DUCLAUX, AGNES MARY F. (1856- ), English poet and critic, who first became known in England under her maiden name of Mary F. Robinson, was born at Leamington on the 27th of February 1856. She was educated at University College, London, devoting herself chiefly to the study of Greek literature. Her first volume of poetry, _A Handful of Honeysuckle_, was published in 1879. Her next work was a translation from Euripides, _The Crowned Hippolytus_ (1881). Monographs on Emily Bronte (1883) and on Marguerite of Angouleme (1886) followed; and _The New Arcadia and other Poems_ (1884) and _An Italian Garden_ (1886) contain some of her best verses. Her poems attracted the attention of the orientalist, James Darmesteter (q.v.), then in Peshawur, and he made an admirable translation of them in French. The acquaintance led to their marriage in 1888, and from that time a large part of her work was done in French. Madame Darmesteter translated her husband's _Etudes anglaises_ into English (1896). Her most considerable prose work is the _Life of Ernest Renan_ (1897). She also wrote the _End of the Middle Ages_ (1888); the volume on _Froissart_ (1894) in the _Grands ecrivains francais_; essays on the Brontes, the Brownings and others, entitled _Grands ecrivains d'Outre-Manche_ (1901). After Darmesteter's death, she married in 1901 Emile Duclaux, the associate of Pasteur, and director of the Pasteur institute. He died in 1904. She published _Retrospect and other Poems_ in 1893, and in 1904 appeared The _Return to Nature, Songs and Symbols_. The qualities of Mary Robinson's work, its conciseness and purity of expression, were only gradually recognized. Her _Collected Poems, Lyrical and Narrative_ were published in 1902.

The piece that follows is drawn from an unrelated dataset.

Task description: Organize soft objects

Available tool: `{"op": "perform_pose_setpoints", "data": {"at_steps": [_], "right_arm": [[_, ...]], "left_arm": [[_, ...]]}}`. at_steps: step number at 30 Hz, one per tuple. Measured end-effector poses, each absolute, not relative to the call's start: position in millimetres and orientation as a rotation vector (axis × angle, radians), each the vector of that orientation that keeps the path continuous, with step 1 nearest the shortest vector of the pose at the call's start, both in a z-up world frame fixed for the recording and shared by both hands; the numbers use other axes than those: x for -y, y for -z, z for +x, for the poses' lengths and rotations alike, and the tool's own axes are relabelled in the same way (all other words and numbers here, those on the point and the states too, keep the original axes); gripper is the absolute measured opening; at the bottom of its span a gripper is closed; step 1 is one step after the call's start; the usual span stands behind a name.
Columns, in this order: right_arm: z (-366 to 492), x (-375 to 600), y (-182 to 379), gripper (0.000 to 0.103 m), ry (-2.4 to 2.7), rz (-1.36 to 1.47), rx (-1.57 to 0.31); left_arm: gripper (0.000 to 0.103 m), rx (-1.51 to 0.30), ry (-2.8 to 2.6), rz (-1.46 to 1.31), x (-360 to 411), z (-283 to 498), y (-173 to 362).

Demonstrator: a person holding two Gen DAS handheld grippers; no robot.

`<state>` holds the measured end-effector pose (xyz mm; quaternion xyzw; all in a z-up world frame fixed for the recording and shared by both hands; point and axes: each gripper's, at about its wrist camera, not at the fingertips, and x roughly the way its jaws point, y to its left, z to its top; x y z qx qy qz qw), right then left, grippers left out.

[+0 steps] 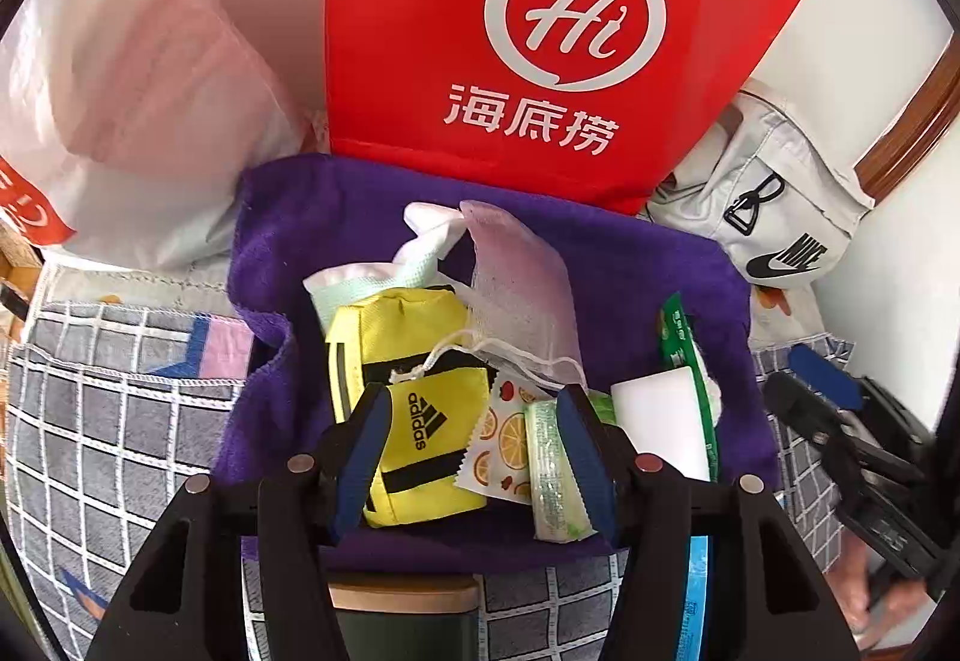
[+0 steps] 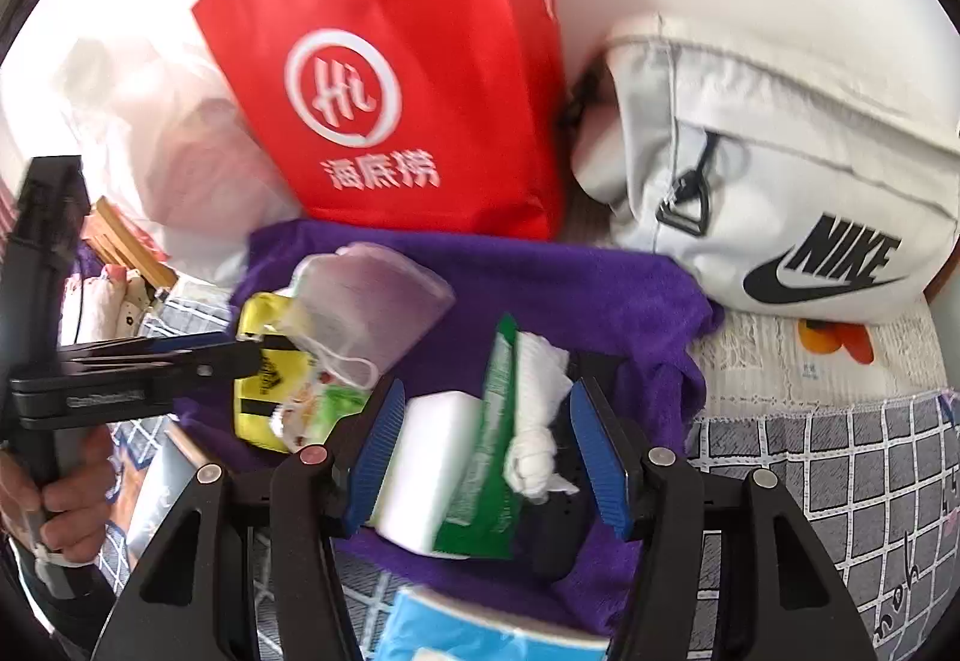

DUCLOS, CHARLES PINOT (1704-1772), French author, was born at Dinan, in Brittany, in 1704. At an early age he was sent to study at Paris. After some time spent in dissipation he began to cultivate the society of the wits of the time, and became a member of the club or association of young men who published their joint efforts in light literature under the titles of _Recueil de ces messieurs_, _Etrennes de la St-Jean_, _Oeufs de Paques_, &c. His romance of _Acajou and Zirphile_, composed to suit a series of plates which had been engraved for another work, was one of the fruits of this association, and was produced in consequence of a sort of wager amongst its members. Duclos had previously written two other romances, which were more favourably received--_The Baroness de Luz_ (1741), and the _Confessions of the Count de***_ (1747). His first serious publication was the _History of Louis XI._, which is dry and epigrammatical in style, but displays considerable powers of research and impartiality. The reputation of Duclos as an author was confirmed by the publication of his _Considerations sur les moeurs de ce siecle_ (1751), a work justly praised by Laharpe, as containing a great deal of sound and ingenious reflection. It was translated into English and German. The _Memoires pour servir a l'histoire du dix-huitieme siecle_, intended by the author as a sort of sequel to the preceding work, are much inferior in style and matter, and are, in reality, little better than a kind of romance. In consequence of his _History of Louis XI._, he was appointed historiographer of France, when that place became vacant on Voltaire's retirement to Prussia. His _Secret Memoirs of the Reigns of Louis XIV. and Louis XV._ (for which he was able to utilize the _Memoires_ of Saint Simon, suppressed in 1755), were not published until after the Revolution.